*ABOUT THIS TASK*: Which lines of the listing below contain the word "lists"? Return them.

*PROVIDED RECORDS*:
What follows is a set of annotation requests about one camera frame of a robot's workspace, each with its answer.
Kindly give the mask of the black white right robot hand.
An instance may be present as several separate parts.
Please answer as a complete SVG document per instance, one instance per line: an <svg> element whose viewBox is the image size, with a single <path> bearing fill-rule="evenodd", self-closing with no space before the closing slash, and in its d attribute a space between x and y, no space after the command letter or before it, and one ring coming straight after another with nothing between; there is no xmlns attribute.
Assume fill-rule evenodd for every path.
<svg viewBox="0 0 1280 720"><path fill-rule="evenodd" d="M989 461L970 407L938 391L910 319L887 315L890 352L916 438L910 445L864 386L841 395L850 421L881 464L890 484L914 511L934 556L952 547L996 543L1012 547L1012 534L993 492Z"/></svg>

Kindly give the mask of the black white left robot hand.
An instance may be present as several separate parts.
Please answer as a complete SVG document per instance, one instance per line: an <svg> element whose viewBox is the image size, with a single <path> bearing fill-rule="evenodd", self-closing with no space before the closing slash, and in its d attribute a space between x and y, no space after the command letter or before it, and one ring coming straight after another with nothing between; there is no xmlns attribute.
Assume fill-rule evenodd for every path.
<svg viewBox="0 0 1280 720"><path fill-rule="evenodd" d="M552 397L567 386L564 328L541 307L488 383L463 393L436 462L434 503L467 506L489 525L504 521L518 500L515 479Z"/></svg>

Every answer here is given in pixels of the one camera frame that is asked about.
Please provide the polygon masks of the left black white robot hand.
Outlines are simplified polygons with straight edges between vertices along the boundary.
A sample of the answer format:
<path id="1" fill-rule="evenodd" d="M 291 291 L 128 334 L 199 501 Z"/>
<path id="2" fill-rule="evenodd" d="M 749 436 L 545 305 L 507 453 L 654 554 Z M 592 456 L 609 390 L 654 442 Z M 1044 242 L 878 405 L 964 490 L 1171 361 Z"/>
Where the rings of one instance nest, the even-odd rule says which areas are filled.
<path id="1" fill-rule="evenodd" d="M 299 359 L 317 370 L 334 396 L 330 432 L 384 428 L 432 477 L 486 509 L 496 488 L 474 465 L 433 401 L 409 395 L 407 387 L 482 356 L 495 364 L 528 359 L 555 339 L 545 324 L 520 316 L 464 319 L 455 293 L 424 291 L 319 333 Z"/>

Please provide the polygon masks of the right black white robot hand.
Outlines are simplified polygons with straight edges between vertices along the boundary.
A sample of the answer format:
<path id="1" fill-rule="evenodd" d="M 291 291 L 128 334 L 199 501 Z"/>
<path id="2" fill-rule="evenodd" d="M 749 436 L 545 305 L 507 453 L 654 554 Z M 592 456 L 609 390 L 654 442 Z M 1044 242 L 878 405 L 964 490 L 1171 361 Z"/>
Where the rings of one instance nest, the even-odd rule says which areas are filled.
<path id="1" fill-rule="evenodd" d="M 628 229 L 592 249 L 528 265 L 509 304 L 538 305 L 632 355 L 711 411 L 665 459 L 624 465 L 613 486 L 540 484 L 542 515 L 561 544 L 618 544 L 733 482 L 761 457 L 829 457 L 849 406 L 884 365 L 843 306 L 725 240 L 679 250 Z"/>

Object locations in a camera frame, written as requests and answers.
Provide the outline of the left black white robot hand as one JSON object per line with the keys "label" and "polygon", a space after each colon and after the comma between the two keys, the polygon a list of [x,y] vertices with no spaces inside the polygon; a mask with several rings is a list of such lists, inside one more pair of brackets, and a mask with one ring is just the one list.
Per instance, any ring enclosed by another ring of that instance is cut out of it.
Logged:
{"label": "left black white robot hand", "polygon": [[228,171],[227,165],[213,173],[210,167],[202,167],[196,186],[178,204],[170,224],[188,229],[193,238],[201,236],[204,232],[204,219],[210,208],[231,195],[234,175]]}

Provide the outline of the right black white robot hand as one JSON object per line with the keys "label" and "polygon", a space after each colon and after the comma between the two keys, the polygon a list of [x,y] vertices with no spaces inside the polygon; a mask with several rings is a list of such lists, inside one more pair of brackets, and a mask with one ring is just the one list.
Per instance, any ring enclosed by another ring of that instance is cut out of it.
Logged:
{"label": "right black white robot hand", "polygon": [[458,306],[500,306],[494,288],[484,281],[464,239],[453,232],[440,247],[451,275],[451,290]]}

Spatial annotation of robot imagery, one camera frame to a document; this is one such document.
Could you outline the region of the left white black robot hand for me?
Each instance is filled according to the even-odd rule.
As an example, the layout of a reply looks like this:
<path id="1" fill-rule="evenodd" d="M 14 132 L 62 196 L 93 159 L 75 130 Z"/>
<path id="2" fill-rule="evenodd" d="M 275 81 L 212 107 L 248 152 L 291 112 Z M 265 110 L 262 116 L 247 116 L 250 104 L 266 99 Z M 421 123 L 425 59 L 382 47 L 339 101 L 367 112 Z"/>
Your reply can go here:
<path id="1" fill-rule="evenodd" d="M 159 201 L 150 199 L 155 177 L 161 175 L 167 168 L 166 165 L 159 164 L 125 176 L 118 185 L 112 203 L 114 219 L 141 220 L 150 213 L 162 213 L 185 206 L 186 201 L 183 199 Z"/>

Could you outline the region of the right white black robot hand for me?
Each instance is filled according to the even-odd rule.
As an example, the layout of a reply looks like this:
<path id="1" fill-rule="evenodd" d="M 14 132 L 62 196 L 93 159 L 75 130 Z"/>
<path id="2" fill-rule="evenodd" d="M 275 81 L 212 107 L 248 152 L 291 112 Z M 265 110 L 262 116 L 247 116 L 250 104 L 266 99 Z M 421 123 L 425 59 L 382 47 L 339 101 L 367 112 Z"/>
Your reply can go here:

*TASK RESULT*:
Provide the outline of the left black white robot hand as one JSON object per line with the keys "label" and "polygon", a space after each colon and after the comma between the two keys, the polygon a list of [x,y] vertices with no spaces inside the polygon; a mask with several rings is a list of such lists, inside one more pair of brackets, and a mask with one ring is just the one list.
Provide the outline of the right black white robot hand as one JSON object per line with the keys "label" and "polygon", a space after each colon and after the comma between the two keys, the polygon a list of [x,y] vertices with no spaces inside the polygon; a mask with several rings is a list of such lists, inside one more pair of brackets, and a mask with one ring is just the one list.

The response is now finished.